TASK DIRECTIONS:
Please repeat the listing in its entirety, without any alteration.

DATASET SECTION:
Segment Open
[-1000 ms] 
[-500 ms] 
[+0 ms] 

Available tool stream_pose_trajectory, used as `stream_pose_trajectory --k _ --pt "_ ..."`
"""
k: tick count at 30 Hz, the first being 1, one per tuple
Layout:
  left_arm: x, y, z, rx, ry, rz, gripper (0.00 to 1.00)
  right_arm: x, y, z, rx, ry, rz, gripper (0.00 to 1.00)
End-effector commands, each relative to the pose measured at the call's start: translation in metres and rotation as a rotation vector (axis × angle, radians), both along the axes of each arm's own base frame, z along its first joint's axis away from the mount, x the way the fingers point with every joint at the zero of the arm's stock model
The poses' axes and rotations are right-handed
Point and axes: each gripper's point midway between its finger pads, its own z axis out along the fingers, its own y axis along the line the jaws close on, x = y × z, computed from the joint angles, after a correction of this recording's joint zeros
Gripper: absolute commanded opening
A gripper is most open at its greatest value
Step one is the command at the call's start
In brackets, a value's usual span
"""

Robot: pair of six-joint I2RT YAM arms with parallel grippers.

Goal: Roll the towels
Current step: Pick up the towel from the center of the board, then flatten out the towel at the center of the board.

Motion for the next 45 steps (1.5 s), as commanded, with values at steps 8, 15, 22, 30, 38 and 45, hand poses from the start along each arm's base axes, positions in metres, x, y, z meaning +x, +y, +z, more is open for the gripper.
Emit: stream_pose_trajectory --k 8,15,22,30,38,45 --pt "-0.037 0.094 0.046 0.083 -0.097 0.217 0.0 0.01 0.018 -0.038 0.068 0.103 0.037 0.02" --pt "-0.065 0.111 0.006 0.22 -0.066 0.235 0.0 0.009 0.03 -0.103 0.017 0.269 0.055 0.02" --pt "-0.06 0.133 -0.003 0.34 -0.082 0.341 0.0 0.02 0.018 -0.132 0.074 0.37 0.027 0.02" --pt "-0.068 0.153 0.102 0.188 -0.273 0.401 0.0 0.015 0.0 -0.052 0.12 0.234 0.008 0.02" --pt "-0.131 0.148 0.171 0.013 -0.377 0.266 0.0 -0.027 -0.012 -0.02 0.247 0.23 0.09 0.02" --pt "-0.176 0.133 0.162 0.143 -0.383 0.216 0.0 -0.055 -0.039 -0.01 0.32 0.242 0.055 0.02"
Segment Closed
COMPLETED EXERCISE:
[-1000 ms] 
[-500 ms] 
[+0 ms] 

Available tool stream_pose_trajectory, used as `stream_pose_trajectory --k _ --pt "_ ..."`
"""
k: tick count at 30 Hz, the first being 1, one per tuple
Layout:
  left_arm: x, y, z, rx, ry, rz, gripper (0.00 to 1.00)
  right_arm: x, y, z, rx, ry, rz, gripper (0.00 to 1.00)
End-effector commands, each relative to the pose measured at the call's start: translation in metres and rotation as a rotation vector (axis × angle, radians), both along the axes of each arm's own base frame, z along its first joint's axis away from the mount, x the way the fingers point with every joint at the zero of the arm's stock model
The poses' axes and rotations are right-handed
Point and axes: each gripper's point midway between its finger pads, its own z axis out along the fingers, its own y axis along the line the jaws close on, x = y × z, computed from the joint angles, after a correction of this recording's joint zeros
Gripper: absolute commanded opening
A gripper is most open at its greatest value
Step one is the command at the call's start
In brackets, a value's usual span
"""

Robot: pair of six-joint I2RT YAM arms with parallel grippers.

Goal: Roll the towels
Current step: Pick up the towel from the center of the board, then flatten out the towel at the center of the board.

Motion for the next 45 steps (1.5 s), as commanded, with values at steps 8, 15, 22, 30, 38 and 45, hand poses from the start along each arm's base axes, positions in metres, x, y, z meaning +x, +y, +z, more is open for the gripper.
Emit: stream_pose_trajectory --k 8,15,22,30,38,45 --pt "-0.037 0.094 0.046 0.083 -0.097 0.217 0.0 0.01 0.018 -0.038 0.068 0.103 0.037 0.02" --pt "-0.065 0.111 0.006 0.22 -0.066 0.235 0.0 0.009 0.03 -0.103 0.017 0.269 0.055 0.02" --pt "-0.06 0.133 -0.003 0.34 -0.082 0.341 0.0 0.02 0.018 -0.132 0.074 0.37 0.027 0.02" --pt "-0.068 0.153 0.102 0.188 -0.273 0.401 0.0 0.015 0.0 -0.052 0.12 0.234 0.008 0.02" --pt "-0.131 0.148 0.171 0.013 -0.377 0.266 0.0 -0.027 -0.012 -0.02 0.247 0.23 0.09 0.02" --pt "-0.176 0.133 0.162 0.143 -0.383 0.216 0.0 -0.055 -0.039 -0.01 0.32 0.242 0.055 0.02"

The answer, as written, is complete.